El mundo se mueve así, reuniendo el coraje suficiente para levantarse y ponerse las prótesis, reales o metafóricas
Cuento todo esto para explicar que, probablemente como muchos otros españoles de mi edad, he seguido con interés y admiración la trayectoria de Irene. Desde sus primeras apariciones públicas tras el atentado, siempre tan guapa y tan valiente, hasta sus estudios (periodismo y psicología), sus primeros trabajos, sus libros, sus triunfos deportivos como paralímpica, su boda, su hijo. Creo que ahora está embarazada del segundo. Vista desde fuera, su vida es deslumbrante, un ejemplo de superación y de voluntarismo colosal. Casi resulta abrumadora, de tan perfecta. Pero estoy segura de que no debió de ser nada fácil. Y no debe de serlo tampoco hoy. Cada día es una lucha para todos; cuando además tienes discapacidades añadidas a la discapacidad vital de base que todos padecemos (¿quién no arrastra algún agujero?), la mochila que llevamos a la espalda se llena de piedras. Hay que echar mucho músculo para seguir subiendo la ladera con ese peso.
Consciente de esas dificultades añadidas, Irene Villa acaba de crear una fundación que lleva su nombre para favorecer la integración de las personas con discapacidad en el mercado laboral y para promover el deporte adaptado. Crear una fundación ya me parece un acto de coraje cívico, porque es un lío colosal (yo me lo estuve planteando y me rajé). La Fundación Irene Villa se ha estrenado estas Navidades con una campaña modesta y bonita. El gremio de confiteros de Asturias ha creado un bollo nuevo, llamado Flor Dulce de Navidad; durante dos días, cerca de cuarenta jóvenes con síndrome de Down han estado amasando, decorando, horneando y empaquetando estos bollos. Han vendido 700 y han recaudado 7.000 euros, que repartieron entre dos asociaciones de ayuda a personas con discapacidad. Al parecer se lo han pasado genial, han aprendido a hacer el pastel y han demostrado que pueden desempeñar trabajos de este tipo.

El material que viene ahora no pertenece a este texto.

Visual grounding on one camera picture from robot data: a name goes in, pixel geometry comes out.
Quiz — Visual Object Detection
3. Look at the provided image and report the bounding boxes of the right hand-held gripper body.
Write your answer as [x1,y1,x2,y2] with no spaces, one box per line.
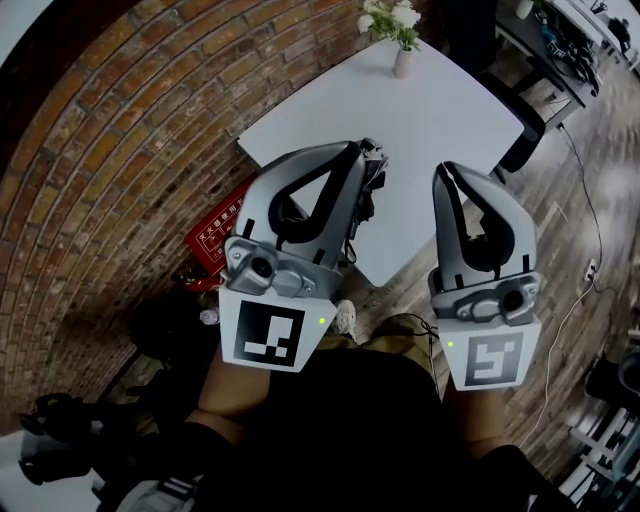
[427,268,544,393]

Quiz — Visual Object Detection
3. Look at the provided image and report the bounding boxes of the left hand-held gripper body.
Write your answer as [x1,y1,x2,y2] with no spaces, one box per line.
[218,235,345,374]

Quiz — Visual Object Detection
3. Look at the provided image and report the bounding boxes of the black strapped device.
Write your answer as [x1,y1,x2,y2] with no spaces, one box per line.
[349,137,392,240]

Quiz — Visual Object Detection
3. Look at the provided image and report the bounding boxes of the person's left forearm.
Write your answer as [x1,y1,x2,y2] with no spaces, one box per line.
[192,344,274,426]

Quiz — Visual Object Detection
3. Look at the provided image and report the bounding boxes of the red fire extinguisher box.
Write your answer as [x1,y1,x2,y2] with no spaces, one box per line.
[184,177,254,279]

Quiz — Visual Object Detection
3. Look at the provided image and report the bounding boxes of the person's grey shoe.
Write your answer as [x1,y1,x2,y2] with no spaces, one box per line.
[333,299,358,337]

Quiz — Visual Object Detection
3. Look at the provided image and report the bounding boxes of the red fire extinguisher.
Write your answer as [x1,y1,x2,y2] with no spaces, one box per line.
[172,269,224,294]

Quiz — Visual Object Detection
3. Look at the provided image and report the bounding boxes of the person's khaki trousers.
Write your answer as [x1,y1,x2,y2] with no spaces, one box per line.
[319,312,441,397]

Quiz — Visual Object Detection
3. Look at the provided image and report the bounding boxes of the black bag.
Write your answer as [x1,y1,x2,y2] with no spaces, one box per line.
[130,294,221,362]

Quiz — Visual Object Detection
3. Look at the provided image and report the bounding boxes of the white table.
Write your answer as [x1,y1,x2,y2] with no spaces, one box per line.
[237,37,525,289]

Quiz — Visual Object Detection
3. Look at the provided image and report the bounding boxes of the black office chair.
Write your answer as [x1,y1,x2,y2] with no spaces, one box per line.
[434,0,547,175]
[18,384,171,489]

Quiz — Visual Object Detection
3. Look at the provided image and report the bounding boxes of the person's black shirt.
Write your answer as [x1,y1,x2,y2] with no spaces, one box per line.
[182,347,569,512]

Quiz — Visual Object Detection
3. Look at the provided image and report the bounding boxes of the white ceramic vase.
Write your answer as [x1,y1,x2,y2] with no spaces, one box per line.
[392,44,414,79]

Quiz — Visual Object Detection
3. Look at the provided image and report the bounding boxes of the white flowers bouquet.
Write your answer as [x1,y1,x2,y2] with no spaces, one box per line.
[357,0,424,52]

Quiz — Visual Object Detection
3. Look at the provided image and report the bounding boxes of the grey desk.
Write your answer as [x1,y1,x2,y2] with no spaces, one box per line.
[494,0,601,109]

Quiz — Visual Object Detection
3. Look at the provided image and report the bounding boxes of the white desk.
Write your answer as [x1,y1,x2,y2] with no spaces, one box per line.
[0,428,119,512]

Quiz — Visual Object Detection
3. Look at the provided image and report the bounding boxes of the white floor cable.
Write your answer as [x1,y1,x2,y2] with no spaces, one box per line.
[518,282,601,449]

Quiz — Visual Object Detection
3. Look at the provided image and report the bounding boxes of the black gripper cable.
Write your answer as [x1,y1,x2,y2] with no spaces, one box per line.
[392,312,444,401]

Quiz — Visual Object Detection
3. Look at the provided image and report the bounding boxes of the black floor cable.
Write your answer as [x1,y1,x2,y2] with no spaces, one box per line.
[557,122,604,264]

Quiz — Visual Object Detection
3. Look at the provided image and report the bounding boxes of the grey striped backpack strap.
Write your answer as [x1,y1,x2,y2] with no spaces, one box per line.
[115,473,204,512]

Me mandaron un vídeo de los chavales con sus gorros de cocineros y sus anchas sonrisas, amasando como locos sobre una larga mesa. Era una escena deliciosa. En realidad el mundo se mueve así, con estos pequeños empujones. Se mueve reuniendo el coraje suficiente para levantarse cada día y colocarse las prótesis, las reales, como tiene que hacer Irene, o las metafóricas. Por cierto que no siempre es así; no todos los individuos que han sido golpeados por el destino de forma especialmente cruel son capaces de readaptarse, reinventarse, levantarse sobre su sufrimiento y su duelo como gigantes. Me pregunto en dónde radica la diferencia entre personas como Irene, que no tiene piernas pero vuela, y otras víctimas de la vida que no consiguen superar la amargura y la frustración. Supongo que cada caso es único, pero creo que ayuda mucho permanecer atento a las necesidades de los demás y no sólo a las propias. Es decir, usar tu experiencia del dolor para comprender mejor el dolor de los otros. Justamente lo que está haciendo Irene Villa con su fundación.